Brief: What is wanted is the full listing, word for word, without its pictures.

Collected data:

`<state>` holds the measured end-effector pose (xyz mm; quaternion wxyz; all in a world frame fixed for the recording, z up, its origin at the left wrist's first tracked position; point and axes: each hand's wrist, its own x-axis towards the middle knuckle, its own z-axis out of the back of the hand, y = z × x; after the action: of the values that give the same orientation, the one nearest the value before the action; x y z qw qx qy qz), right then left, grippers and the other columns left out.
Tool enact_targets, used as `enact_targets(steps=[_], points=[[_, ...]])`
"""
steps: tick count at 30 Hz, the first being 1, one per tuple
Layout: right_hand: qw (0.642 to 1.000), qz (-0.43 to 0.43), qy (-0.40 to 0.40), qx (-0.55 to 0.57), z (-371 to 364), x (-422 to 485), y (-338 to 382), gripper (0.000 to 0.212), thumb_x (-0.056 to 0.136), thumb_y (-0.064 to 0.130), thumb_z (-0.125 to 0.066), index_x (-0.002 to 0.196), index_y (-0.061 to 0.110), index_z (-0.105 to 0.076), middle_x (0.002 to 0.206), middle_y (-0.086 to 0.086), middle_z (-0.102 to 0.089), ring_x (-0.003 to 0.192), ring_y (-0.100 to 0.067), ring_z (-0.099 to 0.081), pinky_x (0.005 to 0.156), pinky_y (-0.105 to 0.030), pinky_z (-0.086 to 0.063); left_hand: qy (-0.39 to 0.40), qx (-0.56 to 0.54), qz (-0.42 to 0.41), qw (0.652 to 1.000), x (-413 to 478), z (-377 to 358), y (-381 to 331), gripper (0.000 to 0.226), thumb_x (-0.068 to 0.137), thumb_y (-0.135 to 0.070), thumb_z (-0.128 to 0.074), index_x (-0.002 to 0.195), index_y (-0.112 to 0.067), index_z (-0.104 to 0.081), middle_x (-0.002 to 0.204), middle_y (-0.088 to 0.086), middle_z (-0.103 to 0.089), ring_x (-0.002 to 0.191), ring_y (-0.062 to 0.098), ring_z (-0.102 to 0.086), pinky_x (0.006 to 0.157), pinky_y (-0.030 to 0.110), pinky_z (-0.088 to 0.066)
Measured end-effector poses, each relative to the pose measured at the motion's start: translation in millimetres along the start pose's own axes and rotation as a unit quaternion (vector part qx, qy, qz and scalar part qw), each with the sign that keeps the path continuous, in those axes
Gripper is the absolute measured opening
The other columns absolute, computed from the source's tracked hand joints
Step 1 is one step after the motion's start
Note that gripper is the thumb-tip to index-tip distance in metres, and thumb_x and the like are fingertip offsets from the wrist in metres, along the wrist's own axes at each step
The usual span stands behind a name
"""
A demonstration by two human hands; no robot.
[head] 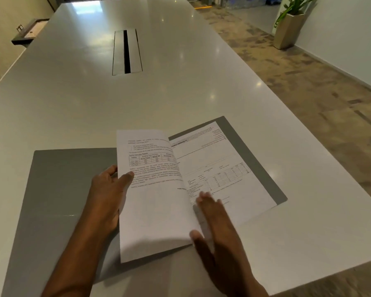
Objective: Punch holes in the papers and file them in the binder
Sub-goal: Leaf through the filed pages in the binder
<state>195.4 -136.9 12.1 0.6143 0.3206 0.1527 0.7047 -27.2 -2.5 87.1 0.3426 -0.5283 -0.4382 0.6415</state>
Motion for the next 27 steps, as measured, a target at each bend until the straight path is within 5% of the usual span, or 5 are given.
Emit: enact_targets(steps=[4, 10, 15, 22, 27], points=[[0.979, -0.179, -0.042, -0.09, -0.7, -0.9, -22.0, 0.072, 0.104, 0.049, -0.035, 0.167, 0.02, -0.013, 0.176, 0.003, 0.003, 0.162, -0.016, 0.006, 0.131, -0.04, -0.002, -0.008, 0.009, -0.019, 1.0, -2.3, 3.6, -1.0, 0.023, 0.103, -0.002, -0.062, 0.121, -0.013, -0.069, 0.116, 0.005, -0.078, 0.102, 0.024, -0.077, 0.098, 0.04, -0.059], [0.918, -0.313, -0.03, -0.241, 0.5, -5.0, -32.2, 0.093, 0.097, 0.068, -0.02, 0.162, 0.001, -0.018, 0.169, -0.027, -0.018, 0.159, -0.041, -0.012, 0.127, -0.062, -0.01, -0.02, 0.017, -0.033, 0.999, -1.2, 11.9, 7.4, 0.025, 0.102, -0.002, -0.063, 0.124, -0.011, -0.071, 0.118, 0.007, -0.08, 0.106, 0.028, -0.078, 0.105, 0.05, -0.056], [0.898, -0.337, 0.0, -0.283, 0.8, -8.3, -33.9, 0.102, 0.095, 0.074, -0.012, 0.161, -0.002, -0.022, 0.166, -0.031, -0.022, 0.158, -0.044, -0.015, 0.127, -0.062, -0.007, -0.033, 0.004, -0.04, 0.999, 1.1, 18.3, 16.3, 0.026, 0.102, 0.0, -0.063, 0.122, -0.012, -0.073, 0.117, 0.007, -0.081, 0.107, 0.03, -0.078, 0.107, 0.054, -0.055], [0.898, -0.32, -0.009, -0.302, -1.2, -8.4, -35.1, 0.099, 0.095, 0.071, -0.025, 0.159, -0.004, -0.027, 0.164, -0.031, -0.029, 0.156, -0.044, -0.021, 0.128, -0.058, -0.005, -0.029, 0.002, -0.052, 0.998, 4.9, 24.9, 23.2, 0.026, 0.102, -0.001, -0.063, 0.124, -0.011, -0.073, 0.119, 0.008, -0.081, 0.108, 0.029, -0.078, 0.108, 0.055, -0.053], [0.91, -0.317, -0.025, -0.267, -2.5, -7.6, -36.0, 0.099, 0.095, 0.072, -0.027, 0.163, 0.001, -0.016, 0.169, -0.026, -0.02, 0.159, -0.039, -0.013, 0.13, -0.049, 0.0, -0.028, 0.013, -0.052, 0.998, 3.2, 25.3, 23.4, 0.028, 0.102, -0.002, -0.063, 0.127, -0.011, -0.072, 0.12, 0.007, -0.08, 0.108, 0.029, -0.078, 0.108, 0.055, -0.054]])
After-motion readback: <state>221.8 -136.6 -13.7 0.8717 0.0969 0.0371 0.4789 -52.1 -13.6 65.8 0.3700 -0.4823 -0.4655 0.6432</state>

Exercise result:
`<state>` holds the measured end-effector pose (xyz mm; quaternion wxyz; all in a world frame fixed for the recording, z up, its origin at the left wrist's first tracked position; point and axes: each hand's wrist, its own x-axis towards the middle knuckle, its own z-axis out of the back of the hand, y = z × x; after the action: of the values that give the same orientation, the one nearest the value before the action; x y z qw qx qy qz), right then left, grippers and the other columns left out.
Tool enact_targets, used as `enact_targets(steps=[_], points=[[_, ...]])`
"""
steps: tick count at 30 Hz, the first being 1, one per tuple
Layout: right_hand: qw (0.642 to 1.000), qz (-0.43 to 0.43), qy (-0.40 to 0.40), qx (-0.55 to 0.57), z (-371 to 364), x (-422 to 485), y (-338 to 382), gripper (0.000 to 0.212), thumb_x (-0.056 to 0.136), thumb_y (-0.064 to 0.130), thumb_z (-0.125 to 0.066), index_x (-0.002 to 0.196), index_y (-0.061 to 0.110), index_z (-0.105 to 0.076), middle_x (0.002 to 0.206), middle_y (-0.086 to 0.086), middle_z (-0.102 to 0.089), ring_x (-0.003 to 0.192), ring_y (-0.100 to 0.067), ring_z (-0.099 to 0.081), pinky_x (0.005 to 0.156), pinky_y (-0.105 to 0.030), pinky_z (-0.086 to 0.063); left_hand: qy (-0.39 to 0.40), qx (-0.56 to 0.54), qz (-0.42 to 0.41), qw (0.652 to 1.000), x (-413 to 478), z (-377 to 358), y (-381 to 331), gripper (0.000 to 0.226), thumb_x (-0.068 to 0.137), thumb_y (-0.135 to 0.070), thumb_z (-0.128 to 0.074), index_x (-0.002 to 0.195), index_y (-0.112 to 0.067), index_z (-0.104 to 0.081), middle_x (-0.002 to 0.204), middle_y (-0.088 to 0.086), middle_z (-0.103 to 0.089), ring_x (-0.002 to 0.191), ring_y (-0.062 to 0.098), ring_z (-0.102 to 0.086), pinky_x (0.006 to 0.157), pinky_y (-0.030 to 0.110), pinky_z (-0.088 to 0.066)
Measured end-effector poses, each relative to the pose measured at the motion's start: translation in millimetres along the start pose's own axes and rotation as a unit quaternion (vector part qx, qy, qz and scalar part qw), each with the sign that keeps the path continuous, in those axes
Gripper is the absolute measured opening
The other columns absolute, computed from the source's tracked hand joints
Step 1 is one step after the motion's start
Note that gripper is the thumb-tip to index-tip distance in metres, and thumb_x and the like are fingertip offsets from the wrist in metres, along the wrist's own axes at each step
The usual span stands behind a name
"""
A demonstration by two human hands; no robot.
[head] 
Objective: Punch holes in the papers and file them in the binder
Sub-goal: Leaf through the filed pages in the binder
<state>195.4 -136.9 12.1 0.6143 0.3206 0.1527 0.7047 -27.2 -2.5 87.1 0.3426 -0.5283 -0.4382 0.6415</state>
Motion for the next 27 steps, as measured, a target at each bend until the straight path is within 5% of the usual span, or 5 are given.
Emit: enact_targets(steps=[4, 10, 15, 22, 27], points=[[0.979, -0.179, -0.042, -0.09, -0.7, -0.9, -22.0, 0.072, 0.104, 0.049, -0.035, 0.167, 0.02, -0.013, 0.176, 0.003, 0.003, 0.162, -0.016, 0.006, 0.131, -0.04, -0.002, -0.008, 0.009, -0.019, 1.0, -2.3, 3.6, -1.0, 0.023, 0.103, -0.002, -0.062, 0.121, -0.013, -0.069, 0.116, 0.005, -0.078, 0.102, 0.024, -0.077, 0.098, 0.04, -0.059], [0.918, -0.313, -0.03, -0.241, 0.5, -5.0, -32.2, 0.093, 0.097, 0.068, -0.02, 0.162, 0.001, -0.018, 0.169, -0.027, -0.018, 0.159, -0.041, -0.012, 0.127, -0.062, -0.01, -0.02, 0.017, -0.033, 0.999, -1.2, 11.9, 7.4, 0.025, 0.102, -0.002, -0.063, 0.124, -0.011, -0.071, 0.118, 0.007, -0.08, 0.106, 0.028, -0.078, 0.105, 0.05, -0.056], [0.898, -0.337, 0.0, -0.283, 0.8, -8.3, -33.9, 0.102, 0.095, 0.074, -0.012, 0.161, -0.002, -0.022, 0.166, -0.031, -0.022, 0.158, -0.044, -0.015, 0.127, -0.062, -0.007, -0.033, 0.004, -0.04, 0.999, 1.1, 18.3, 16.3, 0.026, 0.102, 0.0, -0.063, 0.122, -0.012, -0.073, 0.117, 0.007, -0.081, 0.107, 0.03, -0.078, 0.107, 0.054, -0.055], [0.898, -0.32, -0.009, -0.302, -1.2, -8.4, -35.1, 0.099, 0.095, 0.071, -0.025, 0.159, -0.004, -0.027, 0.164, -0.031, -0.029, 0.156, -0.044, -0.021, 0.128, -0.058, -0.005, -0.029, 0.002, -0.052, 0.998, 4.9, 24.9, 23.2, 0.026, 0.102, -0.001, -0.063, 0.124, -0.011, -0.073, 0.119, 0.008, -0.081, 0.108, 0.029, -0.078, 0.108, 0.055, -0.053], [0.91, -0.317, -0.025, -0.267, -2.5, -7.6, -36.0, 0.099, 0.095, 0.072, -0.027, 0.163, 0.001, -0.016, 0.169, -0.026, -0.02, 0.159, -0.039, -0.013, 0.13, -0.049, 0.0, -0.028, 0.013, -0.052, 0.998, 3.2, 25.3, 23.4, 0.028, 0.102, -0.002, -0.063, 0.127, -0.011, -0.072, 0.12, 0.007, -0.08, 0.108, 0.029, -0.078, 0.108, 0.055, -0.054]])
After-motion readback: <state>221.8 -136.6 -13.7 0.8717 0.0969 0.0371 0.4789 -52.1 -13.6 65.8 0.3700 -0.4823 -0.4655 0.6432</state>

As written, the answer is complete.